By Jon Bloom — 5 months ago
On an overcast day in August 2013, I stood in the churchyard of St. Peter’s Free Church in Dundee, Scotland, staring at the gravestone of Robert Murray M’Cheyne. As I did, I felt a surge of emotion that transported me 24 years into the past and 3,700 miles west, back to the moment I first met the godly young man whose remains lay buried beneath my feet.
The moment occurred in a makeshift bookstore when I was 23 years old. The church my wife and I had begun attending had just hosted a pastors’ conference and had kindly left the book tables up to give us regular folk a chance to pick through the literary leftovers.
As I was browsing, I came upon a small greenish book titled Robert Murray M’Cheyne. It was authored by a nineteenth-century Scottish pastor I had never heard of (Andrew Bonar) and recorded the life of another nineteenth-century Scottish pastor I had never heard of. I knew next to nothing about Scottish history, let alone Scottish Christian history, so I don’t remember what moved me to buy that book. But I did.

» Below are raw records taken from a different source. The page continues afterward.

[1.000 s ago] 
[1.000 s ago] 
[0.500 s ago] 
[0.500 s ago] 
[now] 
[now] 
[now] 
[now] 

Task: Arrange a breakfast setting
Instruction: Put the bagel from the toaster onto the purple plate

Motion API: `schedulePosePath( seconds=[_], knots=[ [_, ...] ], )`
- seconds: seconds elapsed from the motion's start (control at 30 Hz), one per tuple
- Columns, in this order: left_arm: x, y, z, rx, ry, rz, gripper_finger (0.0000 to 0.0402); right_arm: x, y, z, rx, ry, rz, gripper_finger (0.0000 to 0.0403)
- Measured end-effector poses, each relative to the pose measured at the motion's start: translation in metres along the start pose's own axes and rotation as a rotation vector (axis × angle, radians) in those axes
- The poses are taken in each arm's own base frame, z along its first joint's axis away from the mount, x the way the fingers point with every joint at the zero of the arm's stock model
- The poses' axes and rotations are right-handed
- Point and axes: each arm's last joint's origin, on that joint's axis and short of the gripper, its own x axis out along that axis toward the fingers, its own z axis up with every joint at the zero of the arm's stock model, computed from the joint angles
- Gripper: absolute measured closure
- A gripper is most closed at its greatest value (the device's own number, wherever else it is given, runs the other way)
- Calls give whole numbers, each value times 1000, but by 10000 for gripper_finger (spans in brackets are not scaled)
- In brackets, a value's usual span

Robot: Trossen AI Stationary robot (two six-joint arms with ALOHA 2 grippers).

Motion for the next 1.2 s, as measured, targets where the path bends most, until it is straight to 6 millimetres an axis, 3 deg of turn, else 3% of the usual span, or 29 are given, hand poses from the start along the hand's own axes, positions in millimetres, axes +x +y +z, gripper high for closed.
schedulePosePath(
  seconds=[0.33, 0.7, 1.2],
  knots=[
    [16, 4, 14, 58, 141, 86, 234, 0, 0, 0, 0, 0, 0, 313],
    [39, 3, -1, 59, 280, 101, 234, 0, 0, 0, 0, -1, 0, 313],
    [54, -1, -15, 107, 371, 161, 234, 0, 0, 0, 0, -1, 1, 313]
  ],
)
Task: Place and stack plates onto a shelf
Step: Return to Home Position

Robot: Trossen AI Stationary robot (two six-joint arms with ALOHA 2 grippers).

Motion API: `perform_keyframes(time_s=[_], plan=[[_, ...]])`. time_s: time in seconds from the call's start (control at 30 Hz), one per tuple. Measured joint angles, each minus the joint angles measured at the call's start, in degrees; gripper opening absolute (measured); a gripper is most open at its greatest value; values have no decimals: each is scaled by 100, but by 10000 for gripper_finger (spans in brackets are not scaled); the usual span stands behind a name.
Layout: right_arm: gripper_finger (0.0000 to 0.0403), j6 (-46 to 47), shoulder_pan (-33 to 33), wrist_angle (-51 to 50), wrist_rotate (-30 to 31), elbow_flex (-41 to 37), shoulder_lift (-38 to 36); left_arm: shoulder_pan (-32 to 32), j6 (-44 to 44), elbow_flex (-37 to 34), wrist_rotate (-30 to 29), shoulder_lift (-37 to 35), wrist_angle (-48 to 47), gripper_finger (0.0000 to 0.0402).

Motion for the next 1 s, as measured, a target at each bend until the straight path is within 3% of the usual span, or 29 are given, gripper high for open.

And I am profoundly grateful that I did. Because the godly young man I came to know in the pages of that book shaped me in ways few others have. I even named our first dog after him.
Death to Remember
Robert Murray M’Cheyne was born on May 21, 1813. But like many who lived before the advancements in medicine we now take for granted, M’Cheyne wasn’t long for this world. He died of typhus on March 25, 1843, before reaching his thirtieth birthday.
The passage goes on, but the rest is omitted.